The doctors at St. Louis planned a wait-and-see approach.  Sort of follow the course of his tongue and see how it grows as he gets older.  They planned that he would have a surgical tongue reduction later on, probably sometime around his first birthday.  Brian and I accepted this approach.  It was not a quick fix approach, but we realized that there would not be a quick fix.  This would be a long process and one where Atticus’ tongue might never be a ‘normal’ size.  Only time will tell that.

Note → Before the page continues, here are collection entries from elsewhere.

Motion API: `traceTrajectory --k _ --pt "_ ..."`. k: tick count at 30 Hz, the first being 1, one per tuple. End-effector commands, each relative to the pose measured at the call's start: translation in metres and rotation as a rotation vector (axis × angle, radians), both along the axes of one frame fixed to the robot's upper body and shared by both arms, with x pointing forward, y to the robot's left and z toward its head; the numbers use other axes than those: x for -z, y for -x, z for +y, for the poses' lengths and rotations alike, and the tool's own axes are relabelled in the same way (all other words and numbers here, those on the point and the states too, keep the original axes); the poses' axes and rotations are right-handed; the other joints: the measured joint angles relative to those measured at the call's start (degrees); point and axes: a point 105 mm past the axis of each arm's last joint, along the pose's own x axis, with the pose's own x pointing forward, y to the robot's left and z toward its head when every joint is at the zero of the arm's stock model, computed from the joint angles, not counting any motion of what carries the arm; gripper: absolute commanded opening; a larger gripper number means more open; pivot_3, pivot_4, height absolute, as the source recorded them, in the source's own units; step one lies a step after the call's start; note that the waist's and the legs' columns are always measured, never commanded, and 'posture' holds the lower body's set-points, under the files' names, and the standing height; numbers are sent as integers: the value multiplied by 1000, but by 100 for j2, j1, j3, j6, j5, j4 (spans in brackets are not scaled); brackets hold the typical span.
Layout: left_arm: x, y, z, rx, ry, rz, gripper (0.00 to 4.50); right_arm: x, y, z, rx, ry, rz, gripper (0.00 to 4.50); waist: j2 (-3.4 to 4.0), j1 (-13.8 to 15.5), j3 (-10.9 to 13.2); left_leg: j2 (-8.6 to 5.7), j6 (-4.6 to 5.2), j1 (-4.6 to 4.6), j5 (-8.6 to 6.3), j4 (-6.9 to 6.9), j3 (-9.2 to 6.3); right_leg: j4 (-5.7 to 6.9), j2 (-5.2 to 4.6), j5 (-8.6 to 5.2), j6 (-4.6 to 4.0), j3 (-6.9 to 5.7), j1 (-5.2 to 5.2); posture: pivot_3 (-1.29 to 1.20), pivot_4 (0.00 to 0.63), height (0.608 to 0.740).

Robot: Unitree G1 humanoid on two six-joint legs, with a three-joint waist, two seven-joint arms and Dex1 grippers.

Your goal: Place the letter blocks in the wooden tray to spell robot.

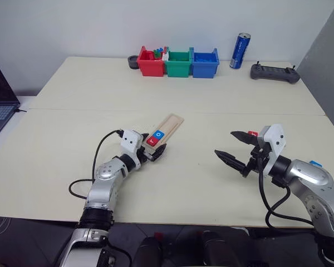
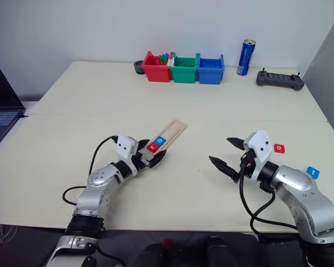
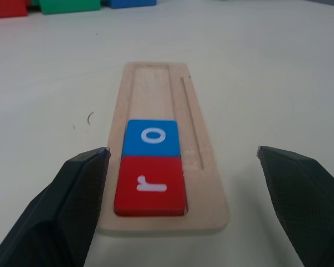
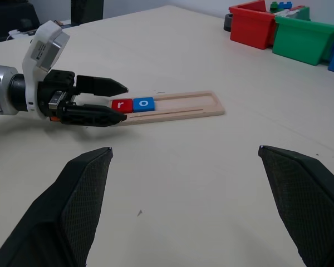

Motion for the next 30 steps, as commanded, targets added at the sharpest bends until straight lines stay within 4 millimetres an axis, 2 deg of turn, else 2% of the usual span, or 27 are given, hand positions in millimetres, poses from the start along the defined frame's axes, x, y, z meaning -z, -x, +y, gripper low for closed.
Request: traceTrajectory --k 1,10,15,30 --pt "-8 0 -1 -38 -22 -27 4482 -10 5 3 -24 -8 -38 4500 0 0 0 0 0 0 0 0 0 0 0 0 0 0 0 0 150 740" --pt "11 4 -2 -51 -59 43 4482 -11 5 5 -31 -10 -38 4500 0 -3 0 0 0 1 0 0 0 0 1 0 0 0 0 0 150 740" --pt "21 4 5 -59 -71 77 4482 -13 4 6 -35 -12 -41 4500 0 -4 0 0 0 2 0 0 1 0 1 0 0 0 0 0 150 740" --pt "16 -2 10 -73 -65 56 4482 -12 4 7 -32 -20 -41 4500 0 -2 0 0 0 3 0 0 1 1 1 0 0 0 1 0 150 740"
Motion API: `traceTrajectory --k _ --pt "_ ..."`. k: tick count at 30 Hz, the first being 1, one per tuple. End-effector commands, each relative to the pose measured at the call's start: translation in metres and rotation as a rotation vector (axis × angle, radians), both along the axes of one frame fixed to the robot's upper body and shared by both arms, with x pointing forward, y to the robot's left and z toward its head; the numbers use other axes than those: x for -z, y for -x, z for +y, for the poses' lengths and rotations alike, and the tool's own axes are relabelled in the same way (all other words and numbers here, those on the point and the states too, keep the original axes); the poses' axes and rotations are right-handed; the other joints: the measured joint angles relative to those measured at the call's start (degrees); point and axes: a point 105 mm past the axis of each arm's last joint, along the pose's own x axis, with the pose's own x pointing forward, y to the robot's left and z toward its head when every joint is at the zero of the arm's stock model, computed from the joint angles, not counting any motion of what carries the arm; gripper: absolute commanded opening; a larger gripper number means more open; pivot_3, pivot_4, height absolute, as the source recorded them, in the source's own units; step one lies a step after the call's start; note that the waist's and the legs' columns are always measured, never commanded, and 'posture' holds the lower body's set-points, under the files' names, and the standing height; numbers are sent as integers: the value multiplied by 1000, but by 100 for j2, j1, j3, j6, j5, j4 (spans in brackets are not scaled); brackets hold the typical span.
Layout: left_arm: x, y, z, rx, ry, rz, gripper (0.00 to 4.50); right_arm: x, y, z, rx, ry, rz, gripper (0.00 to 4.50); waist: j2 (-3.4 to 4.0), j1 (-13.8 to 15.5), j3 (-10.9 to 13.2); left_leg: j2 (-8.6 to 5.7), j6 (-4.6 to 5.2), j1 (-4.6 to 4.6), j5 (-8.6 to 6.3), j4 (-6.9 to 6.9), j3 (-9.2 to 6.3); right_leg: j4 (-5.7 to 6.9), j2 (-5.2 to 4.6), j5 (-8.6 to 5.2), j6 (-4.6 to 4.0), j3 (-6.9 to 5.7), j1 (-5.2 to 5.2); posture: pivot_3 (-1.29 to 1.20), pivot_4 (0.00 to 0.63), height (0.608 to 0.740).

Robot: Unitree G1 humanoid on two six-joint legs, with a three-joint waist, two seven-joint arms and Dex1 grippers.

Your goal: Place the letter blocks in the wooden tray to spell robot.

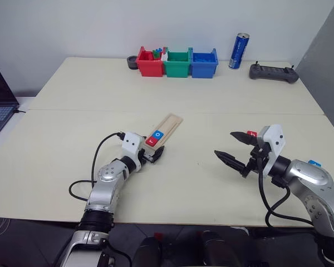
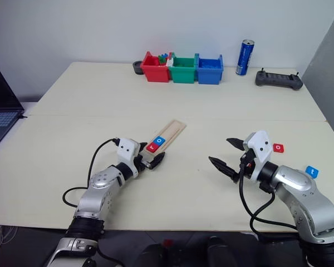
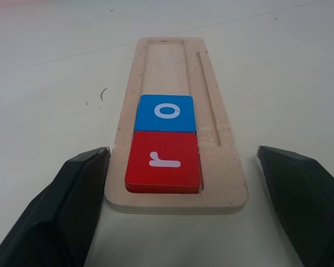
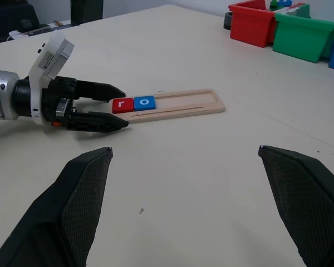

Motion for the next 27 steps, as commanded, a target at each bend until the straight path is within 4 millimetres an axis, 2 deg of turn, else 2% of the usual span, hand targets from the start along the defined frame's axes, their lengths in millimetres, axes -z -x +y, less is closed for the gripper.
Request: traceTrajectory --k 1,11,16,27 --pt "1 -2 6 -15 -10 0 4482 -12 4 6 -30 -17 -48 4500 0 0 0 0 0 0 0 0 0 0 0 0 0 0 0 0 150 740" --pt "7 -2 12 -47 -11 27 4482 -12 3 5 -27 -15 -50 4500 2 -3 -1 0 0 4 0 0 0 2 0 0 0 0 1 0 150 740" --pt "7 -2 10 -34 0 32 3349 -14 2 4 -27 -15 -53 4500 2 -4 -1 0 0 5 0 0 1 2 0 0 0 1 2 0 150 740" --pt "6 -3 10 -33 -10 35 3321 -15 2 5 -26 -16 -56 4500 2 -3 -1 0 0 5 0 0 0 2 0 0 0 1 2 0 150 740"
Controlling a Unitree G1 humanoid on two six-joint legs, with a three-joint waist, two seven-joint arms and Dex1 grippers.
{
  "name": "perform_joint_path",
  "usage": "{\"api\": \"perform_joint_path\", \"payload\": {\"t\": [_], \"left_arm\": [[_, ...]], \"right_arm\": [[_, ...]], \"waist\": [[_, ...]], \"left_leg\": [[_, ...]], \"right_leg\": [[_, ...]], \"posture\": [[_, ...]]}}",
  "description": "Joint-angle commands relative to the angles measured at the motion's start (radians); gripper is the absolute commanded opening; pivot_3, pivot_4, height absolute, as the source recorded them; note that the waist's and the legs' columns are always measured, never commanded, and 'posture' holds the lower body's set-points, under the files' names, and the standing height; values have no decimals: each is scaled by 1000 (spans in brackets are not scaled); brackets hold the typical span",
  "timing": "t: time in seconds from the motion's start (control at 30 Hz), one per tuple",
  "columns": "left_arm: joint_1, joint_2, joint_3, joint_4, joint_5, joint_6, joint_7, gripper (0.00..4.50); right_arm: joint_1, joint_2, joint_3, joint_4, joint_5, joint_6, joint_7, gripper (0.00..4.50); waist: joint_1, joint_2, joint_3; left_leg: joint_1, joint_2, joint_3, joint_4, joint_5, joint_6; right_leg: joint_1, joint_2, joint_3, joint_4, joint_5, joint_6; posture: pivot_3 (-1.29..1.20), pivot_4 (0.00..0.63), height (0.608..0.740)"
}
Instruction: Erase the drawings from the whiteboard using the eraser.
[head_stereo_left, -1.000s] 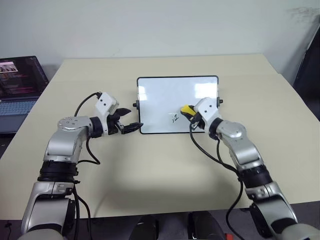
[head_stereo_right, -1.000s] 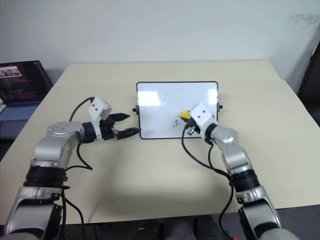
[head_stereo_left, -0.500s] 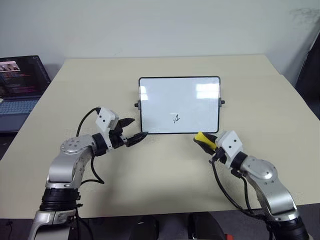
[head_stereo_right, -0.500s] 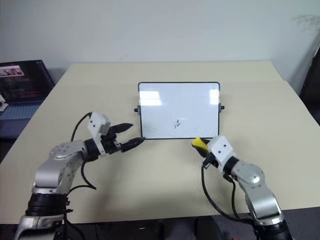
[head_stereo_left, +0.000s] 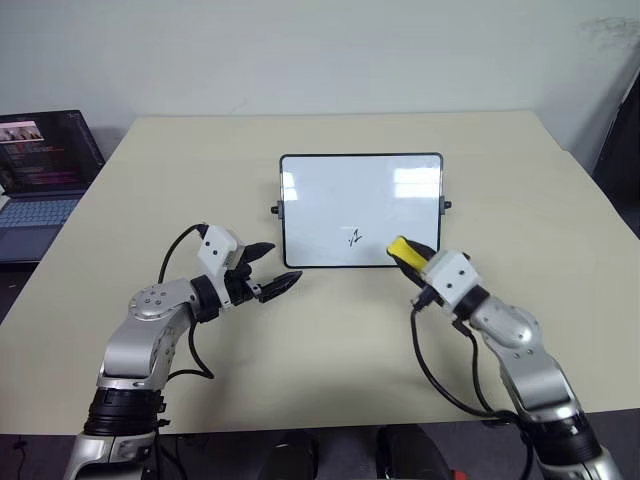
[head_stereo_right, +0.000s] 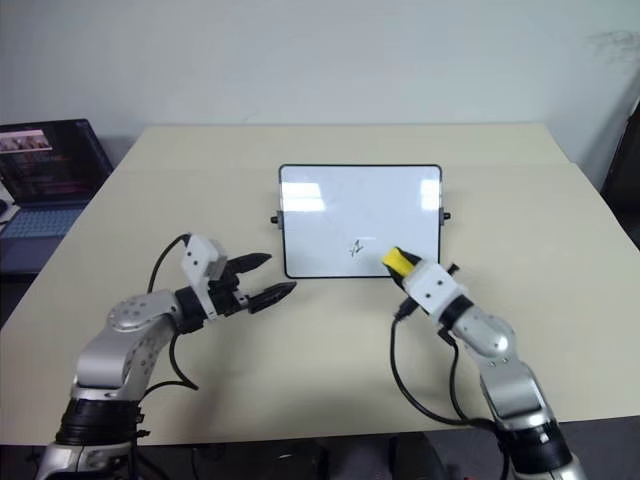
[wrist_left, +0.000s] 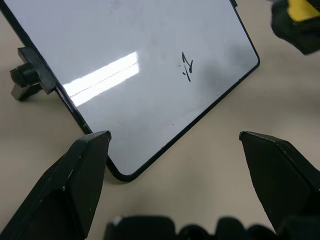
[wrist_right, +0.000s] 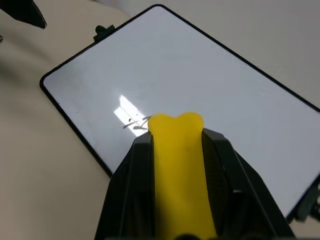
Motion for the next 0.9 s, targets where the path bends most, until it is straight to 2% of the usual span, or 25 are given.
{"api": "perform_joint_path", "payload": {"t": [0.03,0.33,0.5,0.7,0.9], "left_arm": [[-46,27,9,3,1,-24,-16,4500],[-97,39,-5,39,7,-24,-40,4500],[-105,43,-10,47,10,-22,-54,4500],[-114,43,-13,54,11,-18,-57,4500],[-146,52,-2,97,13,-14,-55,4500]], "right_arm": [[-122,38,42,139,-58,-104,-43,970],[-435,129,60,532,-94,-220,-103,970],[-545,171,47,754,-78,-268,-119,970],[-540,189,86,964,-99,-336,-79,970],[-465,188,153,979,-134,-341,10,970]], "waist": [[0,0,0],[-2,0,0],[-8,0,0],[-20,-1,-1],[-25,-2,-4]], "left_leg": [[0,0,0,0,0,0],[0,0,1,-2,0,0],[0,0,2,-4,0,0],[1,0,2,-6,0,0],[6,0,3,-6,1,1]], "right_leg": [[0,0,0,0,0,0],[-1,0,1,-1,0,0],[-2,0,1,-1,0,0],[-2,0,2,-2,0,-1],[1,0,2,1,1,-1]], "posture": [[0,150,740],[0,150,740],[0,150,740],[0,150,740],[0,150,740]]}}
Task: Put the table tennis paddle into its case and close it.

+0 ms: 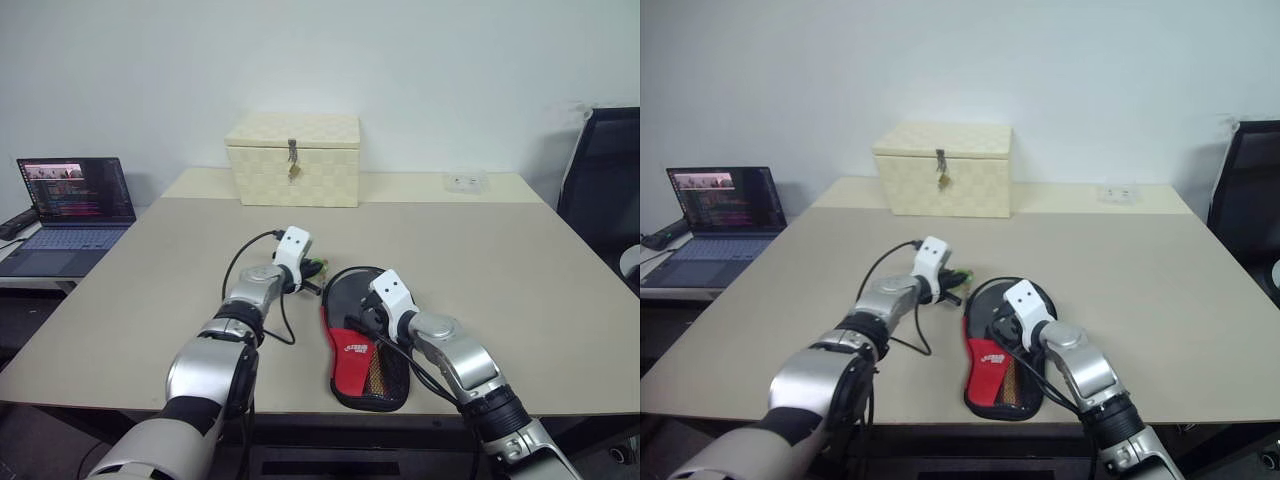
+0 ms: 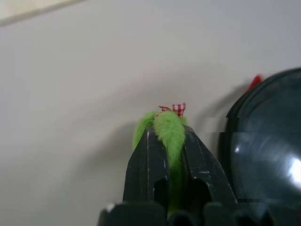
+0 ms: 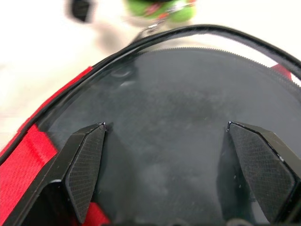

For now, I firmly believe that we were given Atticus for a reason and he was given us for a reason.  We love him so unconditionally and believe that he will embrace himself, his strengths, his weaknesses, his imperfections, and that he will grow into a strong and amazing individual.  His life will not be ordinary, but that is not a bad thing.  Brian and I often joke that Atticus is already so much more interesting and cooler than we are and he is only a baby.  I also truly believe that Atticus has saved me and changed me in deeper ways that I ever could have experienced, had we had a normal delivery and a baby with no abnormalities.  He has made me a better, more carefree person.  He has taught me that things will work out, things will fall into place, and to accept things, and see the positives.  My life is so much brighter since I met him.  I always say that he cured me of all of my anxieties and worries.  I can honestly say that I enjoy every day of my life.  I don’t worry about anything unnecessarily and I am truly grateful for everything that I have.